Highway 8 connects Delhi and Mumbai and is part of the modern highway system that is being built in India. It’s a 4-lane highway with a median. As we drove along, I casually remarked to the guide about how much I was impressed by their new road. About 15 seconds after that perceptive comment, we passed a white panel truck heading in the opposite direction, going out of town. The only problem was that this truck was not on the other side of the median where it should have been; it was on our side, weaving through head-on traffic like a scene from some Hollywood action flick. Shortly thereafter, we passed an elephant ambling along in the left hand lane. The guide gave us a shrug, and said “best not to notice these things.” Going from point A to B in India is always an adventure—you never know what you’ll see—but the organized chaos of the road system is still anything but modern.
We weaved through the old Udaipur’s medieval maze of alleys and finally reached our destination, a well-guarded boat dock, where we boarded a small launch to take us to our hotel, the amazing Taj Lake Palace Hotel. It’s a gleaming, white marble, 3-story palace that covers entirely a 4-acre island and seems to float on the lake like a huge party barge. If you’ve ever seen the James Bond movie, Octopussy, you know what I mean. (Most of the film was shot in Udaipur.) The Lake Palace was built by the ruling Maharana of the Mewar dynasty in 1743-45 as a pleasure palace for the royal family.
That evening, we were to be the dinner guests of a local family and learn some of the secrets of Indian cuisine in the process. We didn’t know what to expect, but Madeleine, wanting to make a good impression, decided to dress up a little bit for dinner. So, dressed in her medium heels, above-the-knees skirt, tank top, and new scarf draped over her shoulders, Madeleine looked beautiful as we set off with our guide, Manoj, for a short walk through the markets of old Udaipur to pick up some vegetables for the dinner. As usual, we were the only tourists in sight; but we were used to that. Once we plunged into the noisy fray of the market, however, we immediately noticed that something was wrong. As Madeleine sashayed her way through the busy market, sidestepping trash and puddles, strategically pausing to avoid collisions with motor scooters, bicycles, cows, and vendors pushing carts, the mood of the market changed. The noise level dropped perceptibly. All activity and commerce in the shops ceased. Clusters of women, dressed head to toe in colorful saris, turned their heads in unison, clutched their children to their breasts, and stared at Madeleine with jaws agape. Men on motor scooters rode past her, their heads on swivels, then surreptitiously turned around and followed behind her like rats following the Pied Piper. It was if the inhabitants of a crowded jungle had just detected a tiger in their midst. Madeleine held her head high, ignored the disdain of the women and the approval of the men, calmly picked out some eggplant and okra from a street vendor, carefully assessed the quality of the vegetables by their color and firmness, and confidently strode through the rest of the market to our awaiting car. Now, that’s Udaipur style.

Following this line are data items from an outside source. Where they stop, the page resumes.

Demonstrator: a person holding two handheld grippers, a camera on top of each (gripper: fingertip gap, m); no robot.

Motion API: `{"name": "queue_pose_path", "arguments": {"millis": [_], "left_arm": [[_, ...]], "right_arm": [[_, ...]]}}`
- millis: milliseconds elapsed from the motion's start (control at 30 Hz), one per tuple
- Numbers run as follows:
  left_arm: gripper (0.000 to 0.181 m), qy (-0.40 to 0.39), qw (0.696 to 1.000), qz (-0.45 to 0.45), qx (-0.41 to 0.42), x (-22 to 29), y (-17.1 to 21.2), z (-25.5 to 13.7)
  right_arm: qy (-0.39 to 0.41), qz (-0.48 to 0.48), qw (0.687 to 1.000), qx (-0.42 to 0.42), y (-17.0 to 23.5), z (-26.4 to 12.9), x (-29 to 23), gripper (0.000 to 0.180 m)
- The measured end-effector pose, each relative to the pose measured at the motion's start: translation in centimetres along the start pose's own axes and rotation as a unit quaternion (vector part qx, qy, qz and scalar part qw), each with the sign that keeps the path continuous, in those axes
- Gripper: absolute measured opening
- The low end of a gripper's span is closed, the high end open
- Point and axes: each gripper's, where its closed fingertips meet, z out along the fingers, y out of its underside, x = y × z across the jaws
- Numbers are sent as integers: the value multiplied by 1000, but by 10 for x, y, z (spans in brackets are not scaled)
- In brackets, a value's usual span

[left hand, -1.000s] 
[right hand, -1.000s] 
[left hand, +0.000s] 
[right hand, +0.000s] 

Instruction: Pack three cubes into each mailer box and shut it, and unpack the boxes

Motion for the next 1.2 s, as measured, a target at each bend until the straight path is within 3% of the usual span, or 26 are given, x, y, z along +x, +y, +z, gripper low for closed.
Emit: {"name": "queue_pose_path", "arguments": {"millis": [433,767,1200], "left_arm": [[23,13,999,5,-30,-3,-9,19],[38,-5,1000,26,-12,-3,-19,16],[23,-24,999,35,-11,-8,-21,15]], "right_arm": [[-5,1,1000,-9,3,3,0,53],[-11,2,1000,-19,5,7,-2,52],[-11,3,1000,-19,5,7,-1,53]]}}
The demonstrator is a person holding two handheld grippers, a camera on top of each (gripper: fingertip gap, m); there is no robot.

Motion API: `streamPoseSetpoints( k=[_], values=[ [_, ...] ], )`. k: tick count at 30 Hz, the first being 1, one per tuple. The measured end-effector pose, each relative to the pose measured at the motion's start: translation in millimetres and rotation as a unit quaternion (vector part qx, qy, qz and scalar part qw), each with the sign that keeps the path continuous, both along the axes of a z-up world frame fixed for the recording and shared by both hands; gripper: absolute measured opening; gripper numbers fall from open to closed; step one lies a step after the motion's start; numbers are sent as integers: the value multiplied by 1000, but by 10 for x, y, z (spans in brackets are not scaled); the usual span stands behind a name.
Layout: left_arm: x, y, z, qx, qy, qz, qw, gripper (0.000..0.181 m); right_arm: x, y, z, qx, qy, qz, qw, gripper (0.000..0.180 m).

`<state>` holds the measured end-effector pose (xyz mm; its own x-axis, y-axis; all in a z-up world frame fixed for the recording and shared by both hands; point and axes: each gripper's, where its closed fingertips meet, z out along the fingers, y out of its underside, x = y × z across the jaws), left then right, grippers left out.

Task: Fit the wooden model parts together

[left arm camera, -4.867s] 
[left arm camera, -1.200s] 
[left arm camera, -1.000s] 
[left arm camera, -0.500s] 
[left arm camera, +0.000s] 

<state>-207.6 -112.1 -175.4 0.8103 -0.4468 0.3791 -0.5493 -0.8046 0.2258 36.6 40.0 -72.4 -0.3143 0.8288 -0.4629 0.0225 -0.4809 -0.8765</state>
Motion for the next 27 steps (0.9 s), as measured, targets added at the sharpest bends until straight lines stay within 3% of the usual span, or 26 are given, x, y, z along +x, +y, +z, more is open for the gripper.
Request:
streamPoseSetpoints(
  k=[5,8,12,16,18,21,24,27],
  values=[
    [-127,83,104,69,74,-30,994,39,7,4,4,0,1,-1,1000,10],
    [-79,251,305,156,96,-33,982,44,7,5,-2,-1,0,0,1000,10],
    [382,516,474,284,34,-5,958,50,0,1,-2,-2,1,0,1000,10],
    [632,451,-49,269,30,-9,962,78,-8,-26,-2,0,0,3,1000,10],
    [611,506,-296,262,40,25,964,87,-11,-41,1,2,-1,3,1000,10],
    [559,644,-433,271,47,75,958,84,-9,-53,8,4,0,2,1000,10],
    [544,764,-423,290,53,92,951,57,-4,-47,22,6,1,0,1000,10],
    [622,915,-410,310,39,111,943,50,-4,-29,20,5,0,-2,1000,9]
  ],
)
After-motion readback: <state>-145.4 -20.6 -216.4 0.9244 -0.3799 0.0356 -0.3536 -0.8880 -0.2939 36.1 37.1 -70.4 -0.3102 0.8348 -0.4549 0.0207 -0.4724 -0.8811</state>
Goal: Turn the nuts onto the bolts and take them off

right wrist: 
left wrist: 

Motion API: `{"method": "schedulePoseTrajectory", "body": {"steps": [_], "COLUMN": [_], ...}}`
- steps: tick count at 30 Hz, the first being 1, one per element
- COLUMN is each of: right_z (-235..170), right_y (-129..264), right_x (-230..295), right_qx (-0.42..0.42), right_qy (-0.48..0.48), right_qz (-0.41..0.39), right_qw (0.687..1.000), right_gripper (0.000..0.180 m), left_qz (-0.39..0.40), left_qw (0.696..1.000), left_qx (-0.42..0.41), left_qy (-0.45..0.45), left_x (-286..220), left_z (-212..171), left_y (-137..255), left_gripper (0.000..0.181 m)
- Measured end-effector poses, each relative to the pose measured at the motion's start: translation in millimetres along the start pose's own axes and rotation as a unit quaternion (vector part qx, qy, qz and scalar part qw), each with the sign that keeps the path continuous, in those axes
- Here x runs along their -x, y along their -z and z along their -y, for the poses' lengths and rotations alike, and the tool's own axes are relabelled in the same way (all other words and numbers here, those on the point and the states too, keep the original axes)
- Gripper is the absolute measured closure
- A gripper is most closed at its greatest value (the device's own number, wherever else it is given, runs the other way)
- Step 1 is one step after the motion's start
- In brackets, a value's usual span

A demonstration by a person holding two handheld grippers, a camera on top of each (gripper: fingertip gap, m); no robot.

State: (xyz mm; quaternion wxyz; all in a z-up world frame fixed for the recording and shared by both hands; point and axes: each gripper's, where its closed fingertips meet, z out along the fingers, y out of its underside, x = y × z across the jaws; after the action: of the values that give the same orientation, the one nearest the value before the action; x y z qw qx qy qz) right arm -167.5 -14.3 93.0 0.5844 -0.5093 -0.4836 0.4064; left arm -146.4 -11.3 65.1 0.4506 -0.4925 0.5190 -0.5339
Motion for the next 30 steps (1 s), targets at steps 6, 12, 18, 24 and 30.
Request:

On the way to dinner we drove through a section of town, a roadside along a local lake, where we saw evidence that Udaipur’s ultra-conservatism may be melting, just a little. In a country where 80% of all marriages are still arranged by the parents without meaningful input from the bride and groom, encounters between girls and boys are highly regulated. Now that many girls and boys see each other more frequently in high school and college, parents are starting to loosen up some. The lakeside dive, for example, had become a parent-approved hangout where young people could talk and mingle with members of the opposite sex for a few hours in the evening.
We enjoyed a memorable home-cooked dinner that evening at Devra, the home of major Durgdas and his wife, Ms. Jyodi Jasol. The stone house was well situated on a hill to the west of Udaipur, affording a great view of the city lights and the thousands of huge fruit bats that streamed overhead on their way to their nightly feeding. The lady of the house is an expert cook and showed Madeleine how to make curry and masala and whipped up an amazing feast in no time, using a kitchen that, by western standards, would be considered minimalist. She also explained some of the fine points of the philosophy of Indian cuisine and how it compares to the dietary habits of Americans. Suffice it to say that she has a dim view of how and what we eat. We also had a very interesting conversation with the Major, an ex-military man of regal bearing, about the complicated issues surrounding the large Muslim minority in India (250 million and rising fast) and the need for the 2 largest democracies in the world to work together to solve the world’s problems. We also met the couple’s 14-year-old daughter and Ms. Jasol’s father, a lively man with an upturned Rajputhan-style mustache who had been the curator of the museum at Mehrangarh Fort (which we had toured in Jodhpur) for 27 years. Aside from a multitude of pesky mosquitoes that singled out Madeleine, the evening was a success.